- _What to do_:
Reproduce, please, only the lines from the first line below to the line containing "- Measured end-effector", inclusive.

*** Available data ***

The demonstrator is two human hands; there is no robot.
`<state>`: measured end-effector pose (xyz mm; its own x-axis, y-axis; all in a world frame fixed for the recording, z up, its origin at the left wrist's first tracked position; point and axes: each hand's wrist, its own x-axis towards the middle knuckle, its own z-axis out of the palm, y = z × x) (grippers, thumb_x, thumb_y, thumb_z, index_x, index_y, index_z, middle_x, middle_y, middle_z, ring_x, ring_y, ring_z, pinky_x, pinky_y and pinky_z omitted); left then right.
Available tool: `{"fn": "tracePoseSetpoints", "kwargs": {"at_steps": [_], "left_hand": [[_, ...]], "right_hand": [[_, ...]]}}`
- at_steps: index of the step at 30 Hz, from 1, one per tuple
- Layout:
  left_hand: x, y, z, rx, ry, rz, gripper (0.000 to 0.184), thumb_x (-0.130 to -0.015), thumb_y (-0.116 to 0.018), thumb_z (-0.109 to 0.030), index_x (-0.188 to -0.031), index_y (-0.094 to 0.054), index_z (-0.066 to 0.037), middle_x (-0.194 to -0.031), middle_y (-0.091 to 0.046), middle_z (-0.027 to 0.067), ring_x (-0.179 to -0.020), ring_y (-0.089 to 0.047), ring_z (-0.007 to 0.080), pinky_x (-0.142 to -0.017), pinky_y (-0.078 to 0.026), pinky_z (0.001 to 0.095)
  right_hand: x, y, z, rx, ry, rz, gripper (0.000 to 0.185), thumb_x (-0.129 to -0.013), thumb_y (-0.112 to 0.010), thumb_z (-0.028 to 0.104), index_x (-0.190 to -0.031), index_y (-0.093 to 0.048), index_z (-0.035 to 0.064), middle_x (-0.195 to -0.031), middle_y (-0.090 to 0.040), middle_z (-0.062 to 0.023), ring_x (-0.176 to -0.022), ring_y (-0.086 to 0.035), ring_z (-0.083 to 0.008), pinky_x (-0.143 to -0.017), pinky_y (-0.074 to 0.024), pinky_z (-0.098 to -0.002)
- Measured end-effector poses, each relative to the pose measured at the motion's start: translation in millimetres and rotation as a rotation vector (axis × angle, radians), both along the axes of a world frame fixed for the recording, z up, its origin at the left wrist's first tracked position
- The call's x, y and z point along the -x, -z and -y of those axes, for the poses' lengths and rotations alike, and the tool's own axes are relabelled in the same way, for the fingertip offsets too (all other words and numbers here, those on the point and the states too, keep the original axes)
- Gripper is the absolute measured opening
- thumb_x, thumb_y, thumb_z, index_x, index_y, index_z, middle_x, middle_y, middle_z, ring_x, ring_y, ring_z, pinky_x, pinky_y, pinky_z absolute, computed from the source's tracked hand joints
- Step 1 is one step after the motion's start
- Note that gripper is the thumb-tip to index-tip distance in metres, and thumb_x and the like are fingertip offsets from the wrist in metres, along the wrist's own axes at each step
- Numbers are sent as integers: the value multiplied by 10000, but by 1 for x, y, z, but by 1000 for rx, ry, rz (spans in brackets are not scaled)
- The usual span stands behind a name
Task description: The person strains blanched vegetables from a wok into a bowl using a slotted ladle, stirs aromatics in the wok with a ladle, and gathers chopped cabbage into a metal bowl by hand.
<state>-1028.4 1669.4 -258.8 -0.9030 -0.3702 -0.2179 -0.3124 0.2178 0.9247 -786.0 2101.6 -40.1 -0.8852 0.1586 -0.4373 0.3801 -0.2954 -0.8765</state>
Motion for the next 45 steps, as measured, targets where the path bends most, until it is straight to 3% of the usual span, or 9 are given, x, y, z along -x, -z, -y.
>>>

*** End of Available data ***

- _Answer space_:
The demonstrator is two human hands; there is no robot.
`<state>`: measured end-effector pose (xyz mm; its own x-axis, y-axis; all in a world frame fixed for the recording, z up, its origin at the left wrist's first tracked position; point and axes: each hand's wrist, its own x-axis towards the middle knuckle, its own z-axis out of the palm, y = z × x) (grippers, thumb_x, thumb_y, thumb_z, index_x, index_y, index_z, middle_x, middle_y, middle_z, ring_x, ring_y, ring_z, pinky_x, pinky_y and pinky_z omitted); left then right.
Available tool: `{"fn": "tracePoseSetpoints", "kwargs": {"at_steps": [_], "left_hand": [[_, ...]], "right_hand": [[_, ...]]}}`
- at_steps: index of the step at 30 Hz, from 1, one per tuple
- Layout:
  left_hand: x, y, z, rx, ry, rz, gripper (0.000 to 0.184), thumb_x (-0.130 to -0.015), thumb_y (-0.116 to 0.018), thumb_z (-0.109 to 0.030), index_x (-0.188 to -0.031), index_y (-0.094 to 0.054), index_z (-0.066 to 0.037), middle_x (-0.194 to -0.031), middle_y (-0.091 to 0.046), middle_z (-0.027 to 0.067), ring_x (-0.179 to -0.020), ring_y (-0.089 to 0.047), ring_z (-0.007 to 0.080), pinky_x (-0.142 to -0.017), pinky_y (-0.078 to 0.026), pinky_z (0.001 to 0.095)
  right_hand: x, y, z, rx, ry, rz, gripper (0.000 to 0.185), thumb_x (-0.129 to -0.013), thumb_y (-0.112 to 0.010), thumb_z (-0.028 to 0.104), index_x (-0.190 to -0.031), index_y (-0.093 to 0.048), index_z (-0.035 to 0.064), middle_x (-0.195 to -0.031), middle_y (-0.090 to 0.040), middle_z (-0.062 to 0.023), ring_x (-0.176 to -0.022), ring_y (-0.086 to 0.035), ring_z (-0.083 to 0.008), pinky_x (-0.143 to -0.017), pinky_y (-0.074 to 0.024), pinky_z (-0.098 to -0.002)
- Measured end-effector poses, each relative to the pose measured at the motion's start: translation in millimetres and rotation as a rotation vector (axis × angle, radians), both along the axes of a world frame fixed for the recording, z up, its origin at the left wrist's first tracked position

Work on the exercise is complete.